Maybe we can ship our spare rifles & shotguns to British children and let them take care of the problem.
There are several trivial ways for this system to be defeated.
I've seen several sprays and license plate covers that produce a glare when attempting to photograph. They can be applied to license plates to prevent speed trap cameras. They still allow the plate to be visible to the eye but cameras can't get a good picture. They are cheap and will become commonplace if such a widespread system is put in place. You could probably get the stuff at any gas station. I don't normally speed or run lights, but I'd get it if I knew I was going to be under the eye of such a system.
If lots and lots of people were being fined by such a system, I would suspect there would eventually be a bit of civil disboedience arise.

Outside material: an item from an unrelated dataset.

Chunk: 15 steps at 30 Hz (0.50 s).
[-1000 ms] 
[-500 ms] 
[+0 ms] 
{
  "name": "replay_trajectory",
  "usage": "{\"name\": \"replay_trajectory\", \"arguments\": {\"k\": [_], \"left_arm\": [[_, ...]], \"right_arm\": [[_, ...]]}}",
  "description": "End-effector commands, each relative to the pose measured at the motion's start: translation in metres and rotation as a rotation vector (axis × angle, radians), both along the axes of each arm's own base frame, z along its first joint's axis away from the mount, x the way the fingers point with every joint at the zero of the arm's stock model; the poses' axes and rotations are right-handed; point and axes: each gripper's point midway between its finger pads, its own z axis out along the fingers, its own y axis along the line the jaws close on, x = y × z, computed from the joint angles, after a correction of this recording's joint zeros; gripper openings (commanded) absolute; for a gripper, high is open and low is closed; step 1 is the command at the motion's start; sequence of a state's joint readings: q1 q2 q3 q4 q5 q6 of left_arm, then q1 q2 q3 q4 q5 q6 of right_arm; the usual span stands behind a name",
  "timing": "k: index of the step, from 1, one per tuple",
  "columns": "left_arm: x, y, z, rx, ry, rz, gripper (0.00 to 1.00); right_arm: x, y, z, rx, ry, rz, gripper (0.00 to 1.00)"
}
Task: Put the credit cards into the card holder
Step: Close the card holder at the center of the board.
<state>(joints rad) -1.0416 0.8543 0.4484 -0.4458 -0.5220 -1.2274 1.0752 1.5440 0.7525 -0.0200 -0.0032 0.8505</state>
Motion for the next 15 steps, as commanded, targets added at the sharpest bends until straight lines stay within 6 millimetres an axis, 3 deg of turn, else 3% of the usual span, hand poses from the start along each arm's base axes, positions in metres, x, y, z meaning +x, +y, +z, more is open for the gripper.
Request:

Some people may start taking bb guns or wire cutters and dsiabling the cameras that exist on their way to work.
It could even turn into a sport like geocacheing. People who get tickets could go to a website and describe where they got a ticket and the approximate locaation of the camera. Next, someone will disable the camera.
Ninjas don't carry tic tacs
The gun isn't to protect you from someone attacking you on the street. It's to protect you from the government.